The people who are the most irrational become moreso when given debunking facts

Monomania-Light and Its Grand Narrator 

Here’s how irrational flu vaccine deniers are
[Via Ezra Klein]

It’s flu season, a time when health authorities loudly advise getting a flu shot (even if, yes, this year’s shot may be somewhat less effective than in other years). But unfortunately — as with all things vaccine related — it’s also the season for misinformation, especially among the subset of the U.S. public that is worried about vaccines or that, erroneously, believes them to be somehow dangerous.

In particular, one myth about the flu vaccine — widely enough held that the FDA and CDC have tried to directly debunk it — is that you can actually get the flu from getting the shot. The reality, of course, is that the shot contains viruses that have been inactivated and can’t make you sick. Nonetheless, the prevalence of this false belief may partly explain why flu vaccine rates are quite low — only about 42 percent among U.S. adults.

So what do you do to rid people’s heads of myths like these, and get them to vaccinate? Unfortunately, suggests a new study, telling them the straight up facts may not work — it may even backfire.

The new study is by Dartmouth’s Brendan Nyhan and the University of Exeter’s Jason Reifler, two longtime scholarly chroniclers of people’s irrationality when it comes to accepting facts that challenge their belief systems — a phenomenon that is pervasive in public debates about science, health, the environment, and much more. Nyhan and Reifler have previously documented a so-called “backfire effect” in studies of conservative views about George W. Bush’s tax cuts and the Iraq war — where providing a factual correction of false statements attributed to Bush in a newspaper article led conservatives to believe them more strongly afterwards . Moreover, in a study last year, they similarly showed that a variety of pro-vaccine messages not only failed to sway opponents of vaccinations, but some messages actually decreased their intent to vaccinate or made their wrong beliefs worse.

[More]

Another example of the backfire effect – provide someone facts that debunk a belief and many people hold onto that belief stronger. They retreat into a Cargo Cult World where their connection to reality becomes more and more tenuous as more and more facts are provided.

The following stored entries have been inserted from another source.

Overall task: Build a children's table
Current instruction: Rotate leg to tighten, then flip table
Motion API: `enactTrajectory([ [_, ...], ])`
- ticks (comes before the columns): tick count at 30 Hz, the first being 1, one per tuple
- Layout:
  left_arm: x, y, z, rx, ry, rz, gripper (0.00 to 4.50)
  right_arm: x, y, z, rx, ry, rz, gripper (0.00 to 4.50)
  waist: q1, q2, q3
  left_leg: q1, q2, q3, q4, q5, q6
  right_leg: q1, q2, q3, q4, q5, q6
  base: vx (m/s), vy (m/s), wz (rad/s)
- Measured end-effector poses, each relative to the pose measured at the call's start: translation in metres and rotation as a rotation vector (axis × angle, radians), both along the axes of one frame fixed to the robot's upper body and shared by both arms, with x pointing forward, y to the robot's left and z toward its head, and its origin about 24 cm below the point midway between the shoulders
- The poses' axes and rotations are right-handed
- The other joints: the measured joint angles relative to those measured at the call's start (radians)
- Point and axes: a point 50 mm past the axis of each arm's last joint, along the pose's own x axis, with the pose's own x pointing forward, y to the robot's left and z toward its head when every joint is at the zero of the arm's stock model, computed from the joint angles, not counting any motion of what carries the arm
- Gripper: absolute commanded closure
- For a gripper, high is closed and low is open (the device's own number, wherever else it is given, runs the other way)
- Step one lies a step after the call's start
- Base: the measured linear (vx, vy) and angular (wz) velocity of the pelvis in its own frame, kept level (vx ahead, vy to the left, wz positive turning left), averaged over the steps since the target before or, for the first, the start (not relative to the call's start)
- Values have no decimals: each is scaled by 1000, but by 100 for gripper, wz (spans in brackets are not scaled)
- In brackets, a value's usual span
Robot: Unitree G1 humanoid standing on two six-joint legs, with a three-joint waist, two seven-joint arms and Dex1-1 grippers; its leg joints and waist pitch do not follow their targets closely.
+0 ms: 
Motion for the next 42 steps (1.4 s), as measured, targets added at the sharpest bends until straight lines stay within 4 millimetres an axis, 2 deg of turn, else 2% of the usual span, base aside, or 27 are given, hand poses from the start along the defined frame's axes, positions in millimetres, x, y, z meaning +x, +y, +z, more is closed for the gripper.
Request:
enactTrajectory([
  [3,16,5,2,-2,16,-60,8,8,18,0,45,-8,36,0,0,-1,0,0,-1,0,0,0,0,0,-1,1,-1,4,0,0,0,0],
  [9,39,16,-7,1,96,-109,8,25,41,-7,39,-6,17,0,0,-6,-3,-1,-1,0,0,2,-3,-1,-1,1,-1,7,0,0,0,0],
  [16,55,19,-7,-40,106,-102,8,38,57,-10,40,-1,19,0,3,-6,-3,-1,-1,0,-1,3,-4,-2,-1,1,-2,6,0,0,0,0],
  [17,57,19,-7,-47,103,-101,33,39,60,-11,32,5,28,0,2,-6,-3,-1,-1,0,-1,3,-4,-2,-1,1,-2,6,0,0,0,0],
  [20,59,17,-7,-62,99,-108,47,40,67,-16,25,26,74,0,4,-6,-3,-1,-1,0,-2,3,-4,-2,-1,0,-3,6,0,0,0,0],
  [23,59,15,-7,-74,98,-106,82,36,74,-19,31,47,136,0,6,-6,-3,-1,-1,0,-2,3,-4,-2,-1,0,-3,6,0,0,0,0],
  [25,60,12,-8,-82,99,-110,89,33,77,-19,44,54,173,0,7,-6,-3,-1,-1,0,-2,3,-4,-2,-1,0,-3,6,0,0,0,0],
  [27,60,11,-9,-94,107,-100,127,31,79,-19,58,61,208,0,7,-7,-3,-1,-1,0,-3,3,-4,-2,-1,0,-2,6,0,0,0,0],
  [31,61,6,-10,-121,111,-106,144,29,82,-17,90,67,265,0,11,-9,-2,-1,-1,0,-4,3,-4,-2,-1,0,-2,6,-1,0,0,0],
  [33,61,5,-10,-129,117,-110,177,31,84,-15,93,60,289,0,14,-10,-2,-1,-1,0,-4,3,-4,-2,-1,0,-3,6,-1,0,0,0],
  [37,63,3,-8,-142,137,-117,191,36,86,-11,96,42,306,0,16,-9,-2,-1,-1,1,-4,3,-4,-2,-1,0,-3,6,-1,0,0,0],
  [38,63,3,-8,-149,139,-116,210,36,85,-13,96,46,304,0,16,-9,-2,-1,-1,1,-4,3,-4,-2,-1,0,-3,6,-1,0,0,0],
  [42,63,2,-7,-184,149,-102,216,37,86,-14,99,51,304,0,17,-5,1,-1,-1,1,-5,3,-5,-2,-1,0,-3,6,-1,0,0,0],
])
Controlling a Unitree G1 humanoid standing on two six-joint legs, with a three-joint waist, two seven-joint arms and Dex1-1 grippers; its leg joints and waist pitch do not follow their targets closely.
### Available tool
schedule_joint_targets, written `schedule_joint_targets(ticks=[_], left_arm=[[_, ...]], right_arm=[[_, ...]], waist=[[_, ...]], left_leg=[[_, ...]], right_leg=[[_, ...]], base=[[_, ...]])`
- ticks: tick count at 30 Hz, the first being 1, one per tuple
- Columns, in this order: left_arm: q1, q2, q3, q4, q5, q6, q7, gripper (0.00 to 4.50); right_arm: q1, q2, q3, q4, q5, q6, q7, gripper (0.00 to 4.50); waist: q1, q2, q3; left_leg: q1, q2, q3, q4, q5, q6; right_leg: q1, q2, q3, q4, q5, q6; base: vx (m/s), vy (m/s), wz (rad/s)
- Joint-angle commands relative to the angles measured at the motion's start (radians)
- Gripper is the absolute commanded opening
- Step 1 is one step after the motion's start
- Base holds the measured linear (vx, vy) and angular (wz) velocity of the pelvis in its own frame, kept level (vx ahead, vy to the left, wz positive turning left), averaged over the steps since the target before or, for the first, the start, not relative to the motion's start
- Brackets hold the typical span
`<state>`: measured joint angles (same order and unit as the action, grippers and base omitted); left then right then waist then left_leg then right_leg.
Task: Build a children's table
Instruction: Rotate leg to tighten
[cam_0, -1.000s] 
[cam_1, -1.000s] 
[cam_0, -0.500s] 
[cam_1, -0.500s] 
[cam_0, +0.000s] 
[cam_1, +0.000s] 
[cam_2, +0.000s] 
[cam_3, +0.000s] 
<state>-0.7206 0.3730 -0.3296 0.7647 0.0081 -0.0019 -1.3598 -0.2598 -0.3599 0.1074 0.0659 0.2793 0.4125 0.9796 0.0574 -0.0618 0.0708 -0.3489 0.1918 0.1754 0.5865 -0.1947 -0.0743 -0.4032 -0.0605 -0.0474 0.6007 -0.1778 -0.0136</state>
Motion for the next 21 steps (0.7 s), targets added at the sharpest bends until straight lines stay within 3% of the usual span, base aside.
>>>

They become literally irrational.

So, exactly the group that mosts need vaccination information – those who refuse vaccines because they are anti-vaccine – are also the most resistant to facts.

This would not be a problem if this only affected themselves. But vaccination provides benefits for everyone as herd immunity keeps disease bottled up, preventing its spread.

Flu is responsible for killing tens of thousands of Americans a year. All while these anti-vaccination people selfishly hold onto their irrational beliefs.

Giving them facts will not change their minds. Perhaps emotion will. I want to see a study where these people are called selfish, immoral cowards by perhaps their minister. Will that make any difference?

Except that is most likely factual so they will not believe it. And find another minister.